The Diagnostics page lists recent classifications with stage trace and per-field confidences. Even when 'everything runs', check it regularly — silent drift in confidence values (e.g. after an LLM model change) becomes visible here immediately.

Examples

Incoming invoice — Regex + ERP strategy

An incoming invoice is imported via watchfolder.

OCR reads the PDF text.
Regex extracts InvoiceNo, Date, Amount and VAT-ID with high confidence.
Mask IncomingInvoice is detected reliably (confidence 0.92).
SmartDB with ERP strategy looks up the vendor in the ERP DB via VAT-ID and IBAN.
Tenant and vendor are written into the result (KREDITOR_GUID, KREDITOR_NAME, MANDANT_NR …).
Workflow trigger starts the ELO inbox workflow with all fields pre-filled.

Contract — LLM classification

A PDF contract from the inbox.

OCR provides the full text.
Regex finds no matching pattern (contract formats are individual).
LLM classifies as Contract and extracts parties, term, notice period.
SmartDB validates the counterparty against master data.
The learning system records the clerk's manual confirmation — on the next similar contract the proposal is accepted automatically.

Multi-tenant DATEV office

A DATEV tax office processes documents for 50+ tenants in a shared DB.

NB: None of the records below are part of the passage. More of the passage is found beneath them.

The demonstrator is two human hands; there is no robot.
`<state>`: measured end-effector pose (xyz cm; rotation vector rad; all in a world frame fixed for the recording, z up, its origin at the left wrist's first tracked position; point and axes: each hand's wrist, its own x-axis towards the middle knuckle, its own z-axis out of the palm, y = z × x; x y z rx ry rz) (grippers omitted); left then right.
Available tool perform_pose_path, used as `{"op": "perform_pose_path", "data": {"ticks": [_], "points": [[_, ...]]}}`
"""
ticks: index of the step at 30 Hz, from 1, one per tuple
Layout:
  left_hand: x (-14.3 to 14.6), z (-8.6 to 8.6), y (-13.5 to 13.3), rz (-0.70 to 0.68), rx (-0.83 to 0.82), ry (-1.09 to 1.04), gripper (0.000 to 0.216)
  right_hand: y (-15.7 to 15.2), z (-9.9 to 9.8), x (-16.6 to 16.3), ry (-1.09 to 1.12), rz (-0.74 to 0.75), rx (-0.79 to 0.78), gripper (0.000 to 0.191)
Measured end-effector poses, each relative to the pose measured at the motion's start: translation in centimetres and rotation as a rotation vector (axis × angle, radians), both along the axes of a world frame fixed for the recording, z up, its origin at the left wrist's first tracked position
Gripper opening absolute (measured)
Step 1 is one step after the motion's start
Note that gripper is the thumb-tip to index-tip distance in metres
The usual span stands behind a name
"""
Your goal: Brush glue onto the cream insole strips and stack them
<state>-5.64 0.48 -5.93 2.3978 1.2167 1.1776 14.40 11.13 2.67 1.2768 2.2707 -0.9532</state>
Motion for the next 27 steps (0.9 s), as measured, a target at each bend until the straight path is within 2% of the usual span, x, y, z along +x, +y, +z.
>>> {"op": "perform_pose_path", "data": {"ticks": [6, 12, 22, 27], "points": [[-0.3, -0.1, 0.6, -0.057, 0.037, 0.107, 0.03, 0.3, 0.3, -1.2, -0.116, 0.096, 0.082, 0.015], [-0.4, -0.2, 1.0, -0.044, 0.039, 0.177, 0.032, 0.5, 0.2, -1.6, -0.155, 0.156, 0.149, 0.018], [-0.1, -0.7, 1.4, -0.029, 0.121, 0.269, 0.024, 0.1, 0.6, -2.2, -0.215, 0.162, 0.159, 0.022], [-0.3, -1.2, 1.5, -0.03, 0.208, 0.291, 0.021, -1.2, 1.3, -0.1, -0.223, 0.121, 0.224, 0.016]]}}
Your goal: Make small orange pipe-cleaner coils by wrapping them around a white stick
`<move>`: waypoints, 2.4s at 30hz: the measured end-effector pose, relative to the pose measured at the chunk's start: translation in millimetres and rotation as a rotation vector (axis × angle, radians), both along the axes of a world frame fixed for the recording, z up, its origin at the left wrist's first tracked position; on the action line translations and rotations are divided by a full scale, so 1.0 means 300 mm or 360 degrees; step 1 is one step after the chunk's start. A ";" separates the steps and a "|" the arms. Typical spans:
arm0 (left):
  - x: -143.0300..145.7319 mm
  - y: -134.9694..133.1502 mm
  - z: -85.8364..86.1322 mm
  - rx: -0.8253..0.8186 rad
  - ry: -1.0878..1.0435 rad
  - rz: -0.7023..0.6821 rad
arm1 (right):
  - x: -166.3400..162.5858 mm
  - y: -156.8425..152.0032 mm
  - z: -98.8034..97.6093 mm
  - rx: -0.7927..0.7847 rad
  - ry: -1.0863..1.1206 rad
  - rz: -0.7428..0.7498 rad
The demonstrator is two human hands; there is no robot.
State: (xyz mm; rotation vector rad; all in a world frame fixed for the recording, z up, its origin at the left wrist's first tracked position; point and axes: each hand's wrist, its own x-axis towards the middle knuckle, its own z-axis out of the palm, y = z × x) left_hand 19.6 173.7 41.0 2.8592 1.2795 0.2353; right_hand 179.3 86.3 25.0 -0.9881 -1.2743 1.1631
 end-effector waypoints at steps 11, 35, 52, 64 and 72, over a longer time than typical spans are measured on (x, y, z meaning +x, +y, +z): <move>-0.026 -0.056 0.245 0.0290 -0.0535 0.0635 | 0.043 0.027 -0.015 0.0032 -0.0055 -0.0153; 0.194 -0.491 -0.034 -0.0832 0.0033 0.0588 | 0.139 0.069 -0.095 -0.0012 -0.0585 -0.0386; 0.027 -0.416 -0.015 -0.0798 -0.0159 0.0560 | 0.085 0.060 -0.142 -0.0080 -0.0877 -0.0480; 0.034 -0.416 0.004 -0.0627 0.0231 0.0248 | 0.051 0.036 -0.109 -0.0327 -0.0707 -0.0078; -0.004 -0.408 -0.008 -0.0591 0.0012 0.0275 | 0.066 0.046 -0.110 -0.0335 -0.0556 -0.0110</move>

Document arrives via mail importer.
DATEV strategy identifies the tenant from document fields (recipient address, VAT-ID).
Then the vendor is searched under that tenant (tenant-scoped).
Posting account and tax key are taken from master data.

Single-tenant SMB

A small-business setup has exactly one tenant.

ERP strategy configured in single-tenant mode.
The tenant is static (MANDANT_NR 1000, MANDANT_NAME 'Acme GmbH').
For each document the static tenant is set; vendor/customer lookups ignore the tenant column.